DESCRIPTION OF THE TASK |
Print, exactly as written, every line from the first line of the records below through the line containing "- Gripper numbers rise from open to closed", and nothing further.

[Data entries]

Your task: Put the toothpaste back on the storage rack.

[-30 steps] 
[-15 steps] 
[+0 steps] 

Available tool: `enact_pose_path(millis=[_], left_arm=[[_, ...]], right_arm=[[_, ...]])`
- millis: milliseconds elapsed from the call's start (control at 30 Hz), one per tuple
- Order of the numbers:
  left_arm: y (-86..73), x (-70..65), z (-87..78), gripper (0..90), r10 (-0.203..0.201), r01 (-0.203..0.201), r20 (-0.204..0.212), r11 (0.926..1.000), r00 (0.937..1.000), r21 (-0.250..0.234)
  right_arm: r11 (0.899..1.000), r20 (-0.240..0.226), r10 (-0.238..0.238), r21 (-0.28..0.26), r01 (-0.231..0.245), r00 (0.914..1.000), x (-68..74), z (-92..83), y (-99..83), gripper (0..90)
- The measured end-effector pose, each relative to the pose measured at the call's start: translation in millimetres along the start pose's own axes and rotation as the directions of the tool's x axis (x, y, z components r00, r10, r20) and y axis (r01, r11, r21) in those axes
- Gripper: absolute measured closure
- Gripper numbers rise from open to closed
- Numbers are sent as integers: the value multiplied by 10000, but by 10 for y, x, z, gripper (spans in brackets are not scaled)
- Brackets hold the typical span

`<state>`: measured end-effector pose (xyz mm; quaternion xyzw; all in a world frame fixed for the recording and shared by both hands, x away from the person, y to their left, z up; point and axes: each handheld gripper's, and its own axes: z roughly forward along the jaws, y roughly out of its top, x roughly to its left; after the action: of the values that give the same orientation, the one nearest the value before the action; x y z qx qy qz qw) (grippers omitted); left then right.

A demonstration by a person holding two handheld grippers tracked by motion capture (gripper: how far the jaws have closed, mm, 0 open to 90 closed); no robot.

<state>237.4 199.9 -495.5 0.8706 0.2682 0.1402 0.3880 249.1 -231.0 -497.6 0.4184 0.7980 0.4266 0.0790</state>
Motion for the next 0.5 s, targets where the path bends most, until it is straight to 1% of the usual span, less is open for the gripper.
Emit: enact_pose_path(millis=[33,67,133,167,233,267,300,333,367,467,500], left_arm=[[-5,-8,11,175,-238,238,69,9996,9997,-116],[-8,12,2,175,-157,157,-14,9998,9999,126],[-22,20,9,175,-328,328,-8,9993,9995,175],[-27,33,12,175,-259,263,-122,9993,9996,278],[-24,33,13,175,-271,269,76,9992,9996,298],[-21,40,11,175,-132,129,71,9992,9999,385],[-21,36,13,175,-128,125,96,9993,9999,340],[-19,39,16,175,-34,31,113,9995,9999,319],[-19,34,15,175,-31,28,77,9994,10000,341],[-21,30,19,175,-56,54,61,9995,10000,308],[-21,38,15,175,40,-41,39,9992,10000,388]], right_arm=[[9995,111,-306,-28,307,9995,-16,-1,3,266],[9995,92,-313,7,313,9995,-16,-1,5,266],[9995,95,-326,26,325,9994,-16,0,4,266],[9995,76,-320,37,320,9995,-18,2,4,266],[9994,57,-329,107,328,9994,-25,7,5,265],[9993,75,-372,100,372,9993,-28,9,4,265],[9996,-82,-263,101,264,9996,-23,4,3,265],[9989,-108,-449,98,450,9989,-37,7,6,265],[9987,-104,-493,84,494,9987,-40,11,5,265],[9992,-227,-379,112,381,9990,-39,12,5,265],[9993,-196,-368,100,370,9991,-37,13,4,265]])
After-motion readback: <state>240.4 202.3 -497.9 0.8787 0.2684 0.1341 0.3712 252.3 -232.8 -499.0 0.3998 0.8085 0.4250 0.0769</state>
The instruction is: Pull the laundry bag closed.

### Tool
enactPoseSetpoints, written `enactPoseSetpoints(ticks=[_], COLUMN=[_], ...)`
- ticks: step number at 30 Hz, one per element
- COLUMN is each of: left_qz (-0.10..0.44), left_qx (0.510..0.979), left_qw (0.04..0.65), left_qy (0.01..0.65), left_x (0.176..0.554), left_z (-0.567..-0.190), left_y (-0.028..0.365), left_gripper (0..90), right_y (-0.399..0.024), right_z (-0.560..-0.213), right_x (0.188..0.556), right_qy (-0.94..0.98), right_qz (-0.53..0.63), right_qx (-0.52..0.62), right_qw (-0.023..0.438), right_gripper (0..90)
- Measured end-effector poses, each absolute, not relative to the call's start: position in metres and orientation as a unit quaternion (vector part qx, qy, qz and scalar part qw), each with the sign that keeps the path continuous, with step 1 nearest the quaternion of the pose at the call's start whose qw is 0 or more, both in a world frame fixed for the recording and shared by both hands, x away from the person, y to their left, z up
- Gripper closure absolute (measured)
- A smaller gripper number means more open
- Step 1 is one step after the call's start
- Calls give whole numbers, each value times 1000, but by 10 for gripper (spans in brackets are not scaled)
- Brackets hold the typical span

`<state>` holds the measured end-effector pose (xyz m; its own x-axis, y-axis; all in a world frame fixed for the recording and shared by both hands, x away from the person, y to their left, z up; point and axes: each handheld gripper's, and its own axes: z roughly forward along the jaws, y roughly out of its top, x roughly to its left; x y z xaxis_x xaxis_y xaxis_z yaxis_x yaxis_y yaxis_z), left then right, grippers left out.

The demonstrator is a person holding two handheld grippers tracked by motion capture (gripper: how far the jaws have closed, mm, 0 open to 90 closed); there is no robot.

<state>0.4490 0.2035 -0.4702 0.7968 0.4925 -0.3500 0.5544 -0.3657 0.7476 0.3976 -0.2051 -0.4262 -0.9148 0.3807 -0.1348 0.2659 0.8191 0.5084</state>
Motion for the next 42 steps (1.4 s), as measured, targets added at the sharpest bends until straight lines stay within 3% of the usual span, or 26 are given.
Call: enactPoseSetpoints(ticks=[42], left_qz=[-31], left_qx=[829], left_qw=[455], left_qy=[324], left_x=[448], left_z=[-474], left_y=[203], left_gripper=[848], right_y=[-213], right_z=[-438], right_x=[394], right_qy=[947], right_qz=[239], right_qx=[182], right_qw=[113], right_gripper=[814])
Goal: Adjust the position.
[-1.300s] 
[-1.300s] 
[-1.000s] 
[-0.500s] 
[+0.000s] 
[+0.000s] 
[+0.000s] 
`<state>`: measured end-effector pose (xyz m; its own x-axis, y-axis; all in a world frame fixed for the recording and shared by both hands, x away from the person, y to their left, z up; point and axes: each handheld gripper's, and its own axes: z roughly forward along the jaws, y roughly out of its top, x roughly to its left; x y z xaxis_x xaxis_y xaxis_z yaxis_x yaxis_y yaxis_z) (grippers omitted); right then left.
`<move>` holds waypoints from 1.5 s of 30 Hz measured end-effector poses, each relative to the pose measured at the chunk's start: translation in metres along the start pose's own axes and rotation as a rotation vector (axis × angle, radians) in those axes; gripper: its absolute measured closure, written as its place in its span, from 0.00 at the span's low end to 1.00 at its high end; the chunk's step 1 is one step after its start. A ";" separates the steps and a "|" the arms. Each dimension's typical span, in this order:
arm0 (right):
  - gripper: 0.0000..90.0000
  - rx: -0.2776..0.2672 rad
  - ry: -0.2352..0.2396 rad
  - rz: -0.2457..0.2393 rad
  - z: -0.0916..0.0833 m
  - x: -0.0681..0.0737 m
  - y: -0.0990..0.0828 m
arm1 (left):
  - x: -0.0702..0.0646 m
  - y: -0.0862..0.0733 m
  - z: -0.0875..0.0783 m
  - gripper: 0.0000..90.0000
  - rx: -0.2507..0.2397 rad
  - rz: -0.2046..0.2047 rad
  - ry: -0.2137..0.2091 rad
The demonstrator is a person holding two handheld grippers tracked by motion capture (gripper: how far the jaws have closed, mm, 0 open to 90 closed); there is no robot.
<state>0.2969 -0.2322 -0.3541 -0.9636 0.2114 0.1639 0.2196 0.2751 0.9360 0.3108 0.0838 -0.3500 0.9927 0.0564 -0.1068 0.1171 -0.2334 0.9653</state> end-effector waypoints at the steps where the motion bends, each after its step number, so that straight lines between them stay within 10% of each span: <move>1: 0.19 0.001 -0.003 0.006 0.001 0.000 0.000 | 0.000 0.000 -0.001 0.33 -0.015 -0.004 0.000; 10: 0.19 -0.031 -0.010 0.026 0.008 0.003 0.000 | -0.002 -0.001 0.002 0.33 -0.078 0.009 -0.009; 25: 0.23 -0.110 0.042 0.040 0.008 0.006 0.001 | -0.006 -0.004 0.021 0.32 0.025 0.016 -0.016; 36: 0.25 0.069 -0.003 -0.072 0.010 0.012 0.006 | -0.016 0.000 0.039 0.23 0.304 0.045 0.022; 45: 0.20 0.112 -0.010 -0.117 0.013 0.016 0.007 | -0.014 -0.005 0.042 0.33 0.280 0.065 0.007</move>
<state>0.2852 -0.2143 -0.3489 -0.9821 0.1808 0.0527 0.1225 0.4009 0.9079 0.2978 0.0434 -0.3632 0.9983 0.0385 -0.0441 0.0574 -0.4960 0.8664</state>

WORKED SOLUTION |
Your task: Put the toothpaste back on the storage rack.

[-30 steps] 
[-15 steps] 
[+0 steps] 

Available tool: `enact_pose_path(millis=[_], left_arm=[[_, ...]], right_arm=[[_, ...]])`
- millis: milliseconds elapsed from the call's start (control at 30 Hz), one per tuple
- Order of the numbers:
  left_arm: y (-86..73), x (-70..65), z (-87..78), gripper (0..90), r10 (-0.203..0.201), r01 (-0.203..0.201), r20 (-0.204..0.212), r11 (0.926..1.000), r00 (0.937..1.000), r21 (-0.250..0.234)
  right_arm: r11 (0.899..1.000), r20 (-0.240..0.226), r10 (-0.238..0.238), r21 (-0.28..0.26), r01 (-0.231..0.245), r00 (0.914..1.000), x (-68..74), z (-92..83), y (-99..83), gripper (0..90)
- The measured end-effector pose, each relative to the pose measured at the call's start: translation in millimetres along the start pose's own axes and rotation as the directions of the tool's x axis (x, y, z components r00, r10, r20) and y axis (r01, r11, r21) in those axes
- Gripper: absolute measured closure
- Gripper numbers rise from open to closed

Nothing else is needed to complete the exercise.